* TASK GOAL *
Quote verbatim the span of lines that begins the listing below and closes with the line containing "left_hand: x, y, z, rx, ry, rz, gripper".

* RECORDED INFORMATION *
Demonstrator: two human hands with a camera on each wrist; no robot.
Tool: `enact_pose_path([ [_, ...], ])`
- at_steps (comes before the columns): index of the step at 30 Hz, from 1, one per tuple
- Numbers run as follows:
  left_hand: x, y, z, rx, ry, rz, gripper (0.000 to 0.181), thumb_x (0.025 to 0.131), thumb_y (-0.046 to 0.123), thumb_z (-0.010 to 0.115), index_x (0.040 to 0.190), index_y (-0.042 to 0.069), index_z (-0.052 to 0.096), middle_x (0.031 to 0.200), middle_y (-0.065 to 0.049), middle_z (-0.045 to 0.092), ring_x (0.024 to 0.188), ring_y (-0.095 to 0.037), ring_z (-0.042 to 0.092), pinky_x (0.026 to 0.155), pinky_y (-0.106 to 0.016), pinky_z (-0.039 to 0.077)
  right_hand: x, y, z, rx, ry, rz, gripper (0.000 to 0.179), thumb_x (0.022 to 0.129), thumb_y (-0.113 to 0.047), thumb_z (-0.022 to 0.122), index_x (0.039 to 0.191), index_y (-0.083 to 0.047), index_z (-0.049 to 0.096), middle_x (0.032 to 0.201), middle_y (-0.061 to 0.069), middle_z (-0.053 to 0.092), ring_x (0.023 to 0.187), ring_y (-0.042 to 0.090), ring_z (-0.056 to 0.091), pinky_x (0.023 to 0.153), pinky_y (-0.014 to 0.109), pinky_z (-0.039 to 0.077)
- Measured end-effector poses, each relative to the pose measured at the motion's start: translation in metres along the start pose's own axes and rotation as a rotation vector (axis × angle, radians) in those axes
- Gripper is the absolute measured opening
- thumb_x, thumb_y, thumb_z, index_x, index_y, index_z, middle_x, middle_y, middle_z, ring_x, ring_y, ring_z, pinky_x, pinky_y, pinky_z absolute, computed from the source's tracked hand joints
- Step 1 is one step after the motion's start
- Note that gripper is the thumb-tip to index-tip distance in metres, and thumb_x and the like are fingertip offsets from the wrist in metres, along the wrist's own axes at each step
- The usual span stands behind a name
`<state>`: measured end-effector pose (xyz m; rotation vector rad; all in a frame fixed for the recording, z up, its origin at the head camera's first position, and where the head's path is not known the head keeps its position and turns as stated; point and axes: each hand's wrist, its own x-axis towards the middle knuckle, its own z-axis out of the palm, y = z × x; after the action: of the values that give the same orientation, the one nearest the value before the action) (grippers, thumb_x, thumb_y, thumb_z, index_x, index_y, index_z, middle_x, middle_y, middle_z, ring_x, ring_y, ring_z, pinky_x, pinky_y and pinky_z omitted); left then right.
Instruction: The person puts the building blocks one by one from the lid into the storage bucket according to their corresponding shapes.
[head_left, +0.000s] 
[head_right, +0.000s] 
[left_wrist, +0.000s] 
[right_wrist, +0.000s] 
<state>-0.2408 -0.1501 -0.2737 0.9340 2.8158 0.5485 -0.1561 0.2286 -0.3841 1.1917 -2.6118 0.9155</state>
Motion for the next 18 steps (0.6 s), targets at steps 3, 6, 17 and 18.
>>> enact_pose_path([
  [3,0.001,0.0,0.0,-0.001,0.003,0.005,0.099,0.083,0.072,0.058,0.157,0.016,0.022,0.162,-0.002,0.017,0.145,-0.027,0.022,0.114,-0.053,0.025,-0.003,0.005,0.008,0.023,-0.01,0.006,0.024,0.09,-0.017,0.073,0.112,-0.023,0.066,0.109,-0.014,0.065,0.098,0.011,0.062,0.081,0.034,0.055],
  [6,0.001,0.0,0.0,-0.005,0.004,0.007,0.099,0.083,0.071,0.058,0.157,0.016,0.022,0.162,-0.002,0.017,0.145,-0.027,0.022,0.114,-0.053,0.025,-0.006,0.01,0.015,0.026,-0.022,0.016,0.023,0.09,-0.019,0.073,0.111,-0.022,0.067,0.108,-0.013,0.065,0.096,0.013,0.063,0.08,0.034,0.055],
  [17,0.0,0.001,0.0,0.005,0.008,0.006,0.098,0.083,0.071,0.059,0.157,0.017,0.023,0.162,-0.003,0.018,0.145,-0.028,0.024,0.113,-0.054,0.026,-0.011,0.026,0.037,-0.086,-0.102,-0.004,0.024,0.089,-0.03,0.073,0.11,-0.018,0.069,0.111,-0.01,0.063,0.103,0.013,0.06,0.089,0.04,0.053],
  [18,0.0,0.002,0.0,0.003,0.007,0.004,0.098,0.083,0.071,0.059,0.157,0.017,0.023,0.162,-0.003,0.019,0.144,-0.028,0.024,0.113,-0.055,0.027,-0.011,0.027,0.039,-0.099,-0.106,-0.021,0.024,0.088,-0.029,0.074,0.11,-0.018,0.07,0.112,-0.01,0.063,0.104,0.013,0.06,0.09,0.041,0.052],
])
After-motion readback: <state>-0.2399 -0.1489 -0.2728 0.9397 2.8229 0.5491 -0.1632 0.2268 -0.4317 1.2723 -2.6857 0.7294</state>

* EXPECTED ANSWER *
Demonstrator: two human hands with a camera on each wrist; no robot.
Tool: `enact_pose_path([ [_, ...], ])`
- at_steps (comes before the columns): index of the step at 30 Hz, from 1, one per tuple
- Numbers run as follows:
  left_hand: x, y, z, rx, ry, rz, gripper (0.000 to 0.181), thumb_x (0.025 to 0.131), thumb_y (-0.046 to 0.123), thumb_z (-0.010 to 0.115), index_x (0.040 to 0.190), index_y (-0.042 to 0.069), index_z (-0.052 to 0.096), middle_x (0.031 to 0.200), middle_y (-0.065 to 0.049), middle_z (-0.045 to 0.092), ring_x (0.024 to 0.188), ring_y (-0.095 to 0.037), ring_z (-0.042 to 0.092), pinky_x (0.026 to 0.155), pinky_y (-0.106 to 0.016), pinky_z (-0.039 to 0.077)

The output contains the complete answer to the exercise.